## Your assignment
The whole listing, please: repeat it exactly, with the pictures left out.

------ Provided material ------

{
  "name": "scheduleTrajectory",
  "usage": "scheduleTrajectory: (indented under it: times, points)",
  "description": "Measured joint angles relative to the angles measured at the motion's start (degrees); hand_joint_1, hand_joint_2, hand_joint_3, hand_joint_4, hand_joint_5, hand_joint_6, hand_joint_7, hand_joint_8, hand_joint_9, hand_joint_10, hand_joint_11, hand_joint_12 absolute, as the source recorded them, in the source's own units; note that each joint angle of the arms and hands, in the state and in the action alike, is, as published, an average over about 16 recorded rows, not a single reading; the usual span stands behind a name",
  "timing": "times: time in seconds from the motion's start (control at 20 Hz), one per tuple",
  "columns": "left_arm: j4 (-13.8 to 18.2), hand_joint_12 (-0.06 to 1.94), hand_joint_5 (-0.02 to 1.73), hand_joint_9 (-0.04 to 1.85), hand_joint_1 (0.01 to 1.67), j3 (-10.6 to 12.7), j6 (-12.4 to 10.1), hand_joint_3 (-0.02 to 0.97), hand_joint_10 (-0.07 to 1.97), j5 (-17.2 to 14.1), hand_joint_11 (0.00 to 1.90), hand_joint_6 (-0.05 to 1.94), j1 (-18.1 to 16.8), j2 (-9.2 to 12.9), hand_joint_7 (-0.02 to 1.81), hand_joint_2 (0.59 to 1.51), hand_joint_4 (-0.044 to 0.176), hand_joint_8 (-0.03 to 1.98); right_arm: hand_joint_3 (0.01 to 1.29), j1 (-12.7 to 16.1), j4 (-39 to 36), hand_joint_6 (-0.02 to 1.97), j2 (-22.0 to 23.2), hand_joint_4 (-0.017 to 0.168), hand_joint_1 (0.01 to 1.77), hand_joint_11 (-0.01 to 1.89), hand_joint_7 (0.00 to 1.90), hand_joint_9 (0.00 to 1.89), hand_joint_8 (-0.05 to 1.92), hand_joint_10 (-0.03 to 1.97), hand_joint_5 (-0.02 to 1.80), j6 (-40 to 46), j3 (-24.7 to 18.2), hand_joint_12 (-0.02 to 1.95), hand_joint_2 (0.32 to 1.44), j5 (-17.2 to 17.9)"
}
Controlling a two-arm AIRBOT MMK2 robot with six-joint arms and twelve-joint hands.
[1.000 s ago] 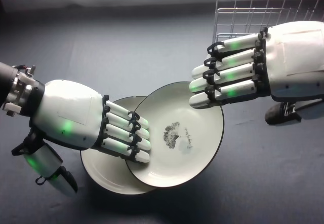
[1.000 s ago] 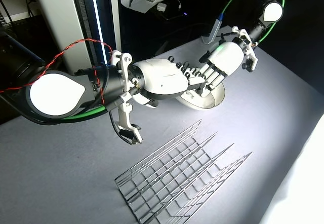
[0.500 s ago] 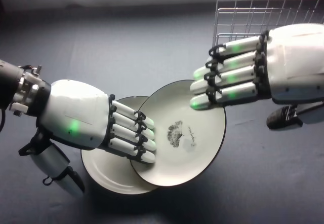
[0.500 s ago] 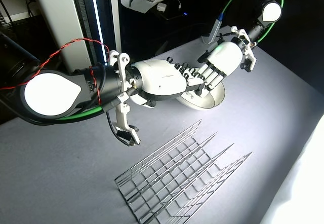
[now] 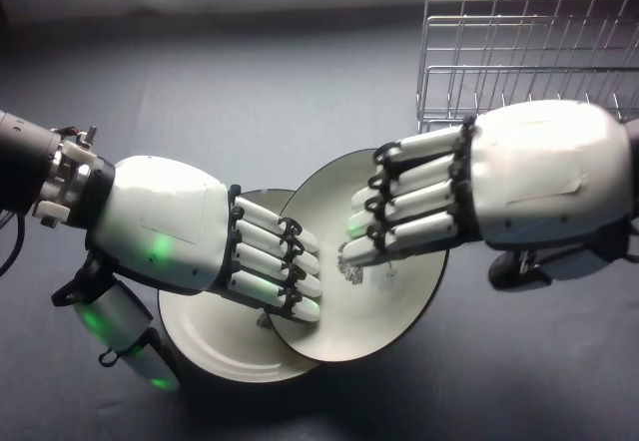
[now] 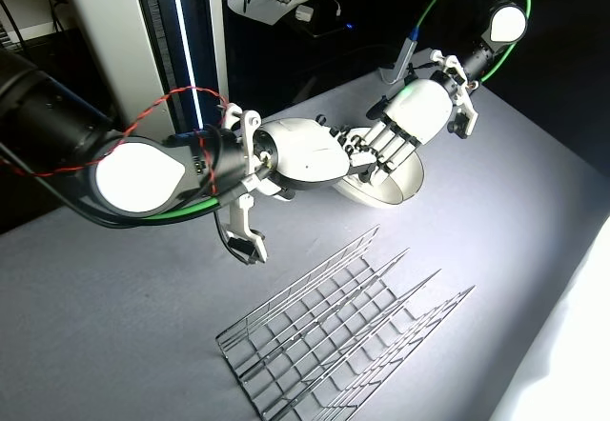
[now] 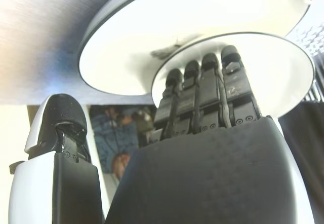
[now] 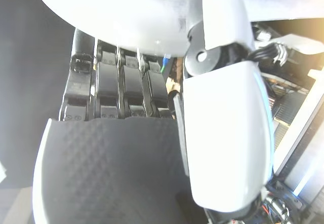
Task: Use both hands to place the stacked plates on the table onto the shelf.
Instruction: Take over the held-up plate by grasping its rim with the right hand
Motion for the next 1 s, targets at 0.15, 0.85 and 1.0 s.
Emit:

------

## Solution for this task
{
  "name": "scheduleTrajectory",
  "usage": "scheduleTrajectory: (indented under it: times, points)",
  "description": "Measured joint angles relative to the angles measured at the motion's start (degrees); hand_joint_1, hand_joint_2, hand_joint_3, hand_joint_4, hand_joint_5, hand_joint_6, hand_joint_7, hand_joint_8, hand_joint_9, hand_joint_10, hand_joint_11, hand_joint_12 absolute, as the source recorded them, in the source's own units; note that each joint angle of the arms and hands, in the state and in the action alike, is, as published, an average over about 16 recorded rows, not a single reading; the usual span stands behind a name",
  "timing": "times: time in seconds from the motion's start (control at 20 Hz), one per tuple",
  "columns": "left_arm: j4 (-13.8 to 18.2), hand_joint_12 (-0.06 to 1.94), hand_joint_5 (-0.02 to 1.73), hand_joint_9 (-0.04 to 1.85), hand_joint_1 (0.01 to 1.67), j3 (-10.6 to 12.7), j6 (-12.4 to 10.1), hand_joint_3 (-0.02 to 0.97), hand_joint_10 (-0.07 to 1.97), j5 (-17.2 to 14.1), hand_joint_11 (0.00 to 1.90), hand_joint_6 (-0.05 to 1.94), j1 (-18.1 to 16.8), j2 (-9.2 to 12.9), hand_joint_7 (-0.02 to 1.81), hand_joint_2 (0.59 to 1.51), hand_joint_4 (-0.044 to 0.176), hand_joint_8 (-0.03 to 1.98); right_arm: hand_joint_3 (0.01 to 1.29), j1 (-12.7 to 16.1), j4 (-39 to 36), hand_joint_6 (-0.02 to 1.97), j2 (-22.0 to 23.2), hand_joint_4 (-0.017 to 0.168), hand_joint_1 (0.01 to 1.77), hand_joint_11 (-0.01 to 1.89), hand_joint_7 (0.00 to 1.90), hand_joint_9 (0.00 to 1.89), hand_joint_8 (-0.05 to 1.92), hand_joint_10 (-0.03 to 1.97), hand_joint_5 (-0.02 to 1.80), j6 (-40 to 46), j3 (-24.7 to 18.2), hand_joint_12 (-0.02 to 1.95), hand_joint_2 (0.32 to 1.44), j5 (-17.2 to 17.9)"
}
Controlling a two-arm AIRBOT MMK2 robot with six-joint arms and twelve-joint hands.
[1.000 s ago] 
[1.000 s ago] 
[0.500 s ago] 
[0.500 s ago] 
[now] 
[now] 
[now] 
[now] 
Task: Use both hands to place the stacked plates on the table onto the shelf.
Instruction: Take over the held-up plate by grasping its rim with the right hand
Motion for the next 1 s, targets at 0.15, 0.85 and 1.0 s.
Emit:

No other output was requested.